Ensemble Methods | Bagging Vs Boosting Difference
In the world of machine learning, ensemble learning methods are the most popular topics to learn. These ensemble methods have been known as the winner algorithms. In the data science competitions platform like Kaggle, machinehack, HackerEarth ensemble methods are getting hype as the top-ranking people in the leaderboard are frequently using these methods like bagging methods and boosting methods.
For the data scientist roles, in interviews the difference between bagging and boosting most frequently asked question.
So in this article, we are going to learn different kinds of ensemble methods. In particular, we are going to focus more on Bagging and boosting approaches. First, we will walk through the required basic concepts. Later we will learn in-depth about these methods.
Before we drive further, below is the list of concepts you are going to learn in this article.
What is Ensemble Learning?
In machine learning instead of building only a single model to predict target or future, how about considering multiple models to predict the target. This is the main idea behind ensemble learning.
In ensemble learning we will build multiple machine learning models using the train data, we will discuss how we are going to use the same train data to build various models in the next sections of this article.
So what advantage will we get with ensemble learning?
This is the primary question that will arrive in our mind.
Let’s pass a second here to think about what advantage we will get if we build multiple models.
With a single model approach, if the build model is having high bias or high variance we will be limited to that.
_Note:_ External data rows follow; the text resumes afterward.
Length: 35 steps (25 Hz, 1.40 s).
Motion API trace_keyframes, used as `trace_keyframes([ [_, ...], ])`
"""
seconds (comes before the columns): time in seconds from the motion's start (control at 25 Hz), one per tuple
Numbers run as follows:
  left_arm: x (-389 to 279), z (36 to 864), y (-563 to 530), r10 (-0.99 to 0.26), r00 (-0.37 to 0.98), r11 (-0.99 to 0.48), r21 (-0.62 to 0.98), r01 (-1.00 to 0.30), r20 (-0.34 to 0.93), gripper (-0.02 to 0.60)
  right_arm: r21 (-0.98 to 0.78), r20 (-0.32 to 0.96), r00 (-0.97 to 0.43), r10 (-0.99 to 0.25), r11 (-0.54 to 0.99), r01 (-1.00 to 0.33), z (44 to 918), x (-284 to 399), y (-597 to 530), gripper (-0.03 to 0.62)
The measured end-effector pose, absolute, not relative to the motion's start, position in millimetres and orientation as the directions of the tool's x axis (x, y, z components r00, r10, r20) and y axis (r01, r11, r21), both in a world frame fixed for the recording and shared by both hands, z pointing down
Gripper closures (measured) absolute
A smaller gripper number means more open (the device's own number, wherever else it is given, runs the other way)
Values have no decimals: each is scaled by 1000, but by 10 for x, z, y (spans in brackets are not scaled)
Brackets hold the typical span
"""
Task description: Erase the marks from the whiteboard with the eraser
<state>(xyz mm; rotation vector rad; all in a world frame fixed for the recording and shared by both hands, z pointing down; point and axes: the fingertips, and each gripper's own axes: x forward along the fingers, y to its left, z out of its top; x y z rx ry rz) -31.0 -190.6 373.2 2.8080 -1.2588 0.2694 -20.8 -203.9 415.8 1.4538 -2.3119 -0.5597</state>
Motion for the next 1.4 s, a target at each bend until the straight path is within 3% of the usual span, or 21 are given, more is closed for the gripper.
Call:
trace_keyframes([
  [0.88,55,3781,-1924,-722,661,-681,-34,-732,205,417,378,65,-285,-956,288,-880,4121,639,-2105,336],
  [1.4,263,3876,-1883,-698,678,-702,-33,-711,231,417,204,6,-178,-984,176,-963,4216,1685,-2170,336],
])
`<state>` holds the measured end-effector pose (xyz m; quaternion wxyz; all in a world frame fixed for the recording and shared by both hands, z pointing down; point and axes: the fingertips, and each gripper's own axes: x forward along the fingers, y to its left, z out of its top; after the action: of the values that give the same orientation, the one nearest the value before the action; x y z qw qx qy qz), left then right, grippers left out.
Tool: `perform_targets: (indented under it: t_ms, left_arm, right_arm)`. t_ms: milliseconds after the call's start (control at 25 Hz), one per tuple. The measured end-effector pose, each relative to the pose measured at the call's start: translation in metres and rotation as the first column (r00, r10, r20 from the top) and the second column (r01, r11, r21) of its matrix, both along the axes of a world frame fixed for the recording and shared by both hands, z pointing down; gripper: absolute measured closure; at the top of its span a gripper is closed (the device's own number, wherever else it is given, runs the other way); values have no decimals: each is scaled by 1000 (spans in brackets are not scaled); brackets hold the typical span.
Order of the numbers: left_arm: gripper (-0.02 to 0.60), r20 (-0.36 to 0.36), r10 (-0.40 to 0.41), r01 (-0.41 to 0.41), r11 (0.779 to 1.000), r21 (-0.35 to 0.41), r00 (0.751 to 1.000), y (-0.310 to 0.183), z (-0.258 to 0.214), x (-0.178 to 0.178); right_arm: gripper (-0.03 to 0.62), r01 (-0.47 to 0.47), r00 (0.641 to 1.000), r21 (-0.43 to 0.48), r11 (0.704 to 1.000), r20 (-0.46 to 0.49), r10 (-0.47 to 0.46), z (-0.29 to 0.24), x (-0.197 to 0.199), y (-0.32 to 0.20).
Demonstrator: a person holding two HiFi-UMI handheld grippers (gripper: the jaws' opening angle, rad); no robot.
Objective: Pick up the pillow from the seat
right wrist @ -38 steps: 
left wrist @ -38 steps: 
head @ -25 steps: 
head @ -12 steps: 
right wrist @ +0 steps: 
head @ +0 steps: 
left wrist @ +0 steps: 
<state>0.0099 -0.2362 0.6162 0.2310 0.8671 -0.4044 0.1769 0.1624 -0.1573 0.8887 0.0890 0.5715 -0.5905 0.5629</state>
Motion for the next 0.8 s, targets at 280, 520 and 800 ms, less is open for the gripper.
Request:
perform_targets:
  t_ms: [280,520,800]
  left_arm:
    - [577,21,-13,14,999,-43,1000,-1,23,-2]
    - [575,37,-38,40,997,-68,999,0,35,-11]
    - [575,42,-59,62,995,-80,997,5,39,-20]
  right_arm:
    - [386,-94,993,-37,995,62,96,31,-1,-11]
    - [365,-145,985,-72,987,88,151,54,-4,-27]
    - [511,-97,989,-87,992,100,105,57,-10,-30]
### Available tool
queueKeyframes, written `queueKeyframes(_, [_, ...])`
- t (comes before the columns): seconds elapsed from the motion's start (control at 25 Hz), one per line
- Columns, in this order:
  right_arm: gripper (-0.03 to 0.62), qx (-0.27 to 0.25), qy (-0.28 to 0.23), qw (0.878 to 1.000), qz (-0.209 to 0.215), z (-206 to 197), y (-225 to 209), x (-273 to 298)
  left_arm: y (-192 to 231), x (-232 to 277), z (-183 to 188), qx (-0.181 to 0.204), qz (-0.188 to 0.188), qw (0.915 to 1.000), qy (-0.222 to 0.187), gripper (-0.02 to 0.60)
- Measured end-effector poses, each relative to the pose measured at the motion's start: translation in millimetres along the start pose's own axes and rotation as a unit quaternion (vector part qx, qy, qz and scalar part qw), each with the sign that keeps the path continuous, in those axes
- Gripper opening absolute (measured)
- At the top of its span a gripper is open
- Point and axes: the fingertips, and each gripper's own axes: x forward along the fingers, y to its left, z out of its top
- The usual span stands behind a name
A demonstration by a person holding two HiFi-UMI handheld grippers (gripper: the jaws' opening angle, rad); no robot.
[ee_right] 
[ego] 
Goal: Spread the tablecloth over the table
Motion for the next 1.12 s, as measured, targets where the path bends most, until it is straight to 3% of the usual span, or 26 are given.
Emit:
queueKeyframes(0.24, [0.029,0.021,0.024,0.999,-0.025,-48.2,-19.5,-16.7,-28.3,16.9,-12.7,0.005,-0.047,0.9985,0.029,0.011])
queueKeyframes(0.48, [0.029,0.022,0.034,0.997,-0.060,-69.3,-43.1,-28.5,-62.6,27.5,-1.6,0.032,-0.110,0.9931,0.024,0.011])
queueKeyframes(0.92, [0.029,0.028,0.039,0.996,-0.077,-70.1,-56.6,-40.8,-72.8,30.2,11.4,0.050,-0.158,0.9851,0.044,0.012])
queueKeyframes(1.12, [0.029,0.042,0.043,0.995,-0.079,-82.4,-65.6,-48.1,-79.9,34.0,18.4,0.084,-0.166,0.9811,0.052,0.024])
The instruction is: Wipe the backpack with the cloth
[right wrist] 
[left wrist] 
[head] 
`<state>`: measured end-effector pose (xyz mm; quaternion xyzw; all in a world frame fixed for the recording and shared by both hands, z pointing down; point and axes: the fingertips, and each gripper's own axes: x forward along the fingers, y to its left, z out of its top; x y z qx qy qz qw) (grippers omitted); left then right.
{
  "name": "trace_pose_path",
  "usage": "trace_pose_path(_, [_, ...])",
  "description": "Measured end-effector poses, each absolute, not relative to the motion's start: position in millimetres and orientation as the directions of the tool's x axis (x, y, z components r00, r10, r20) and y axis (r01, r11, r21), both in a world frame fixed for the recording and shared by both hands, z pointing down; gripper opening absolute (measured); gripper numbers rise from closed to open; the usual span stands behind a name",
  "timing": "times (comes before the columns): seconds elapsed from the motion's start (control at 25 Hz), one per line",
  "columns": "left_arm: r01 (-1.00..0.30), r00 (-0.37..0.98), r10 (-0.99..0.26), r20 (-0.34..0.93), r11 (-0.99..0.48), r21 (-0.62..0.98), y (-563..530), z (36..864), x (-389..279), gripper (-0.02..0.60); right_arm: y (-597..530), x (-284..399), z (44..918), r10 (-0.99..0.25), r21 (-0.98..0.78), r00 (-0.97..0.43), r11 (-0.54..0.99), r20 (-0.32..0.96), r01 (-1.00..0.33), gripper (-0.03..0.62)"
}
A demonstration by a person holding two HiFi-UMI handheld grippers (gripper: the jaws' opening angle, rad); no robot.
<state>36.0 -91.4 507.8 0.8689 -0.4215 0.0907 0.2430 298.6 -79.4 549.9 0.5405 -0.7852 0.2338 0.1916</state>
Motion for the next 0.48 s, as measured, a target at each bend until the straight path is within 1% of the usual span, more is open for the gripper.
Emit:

Even though we are having methods to handle high bias or high variance. Still if the final is facing any of the bias or variance issues we can’t do anything.
Whereas if we build multiple models we can reduce the high variance and high bias issue by averaging all models. If the individual models are having high bias, then when we build multiple models the high bias will average out. The same is true for high variance cases too.
For building multiple models we are going to use the same train data.
If we use the same train data, then all the build models will be also the same right?
But this is not the case.
We will learn how to build different models using the same train dataset. Each model will be unique to itself. We will split the available train data into multiple smaller datasets. But while creating these datasets we should follow some key properties. We will talk more about this in the bootstrapping section in this article itself.
For now just remember, to build multiple models we will split the available train data in smaller datasets. In the next steps, we will learn how to build models using the smaller datasets. One model for one smaller dataset.
The ensemble learning means instead of building a single model for prediction. We will build multiple machine learning models, we call these models as weak learners. A combination of all weak learners makes the strong learner, Which generalizes to predict all the target classes with a decent amount of accuracy.
Different Ensemble Methods
We are saying we will build multiple models, how these models will differ from one other. We have two possibilities.
- All the models are build using the same machine learning algorithm
- All the models are build using different machine learning algorithms
Based on above mentioned criteria the ensemble methods are of two types.
- Homogeneous ensemble methods
- Heterogeneous ensemble methods
Let’s understand these methods individually.
Homogeneous Ensemble Method
The first possibility of building multiple models is building the same machine learning model multiple times with the same available train data. Don’t worry even if we are using the same training data to build the same machine learning algorithm, still all the models will be different. Will explain this in the next section.
These individual models are called weak learners.
Just keep in mind, in the homogeneous ensemble methods all the individual models are built using the same machine learning algorithm.
For example, if the individual model is a decision tree then one good example for the ensemble method is random forest.
In the random forest model, we will build N different models. All individual models are decision tree models. If you want to learn how the decision tree and random forest algorithm works. Have a look at the below articles.
Both bagging and boosting belong to the homogeneous ensemble method.
Heterogeneous Ensemble Method
The second possibility for building multiple models is building different machine learning models. Each model will be different but uses the same training data.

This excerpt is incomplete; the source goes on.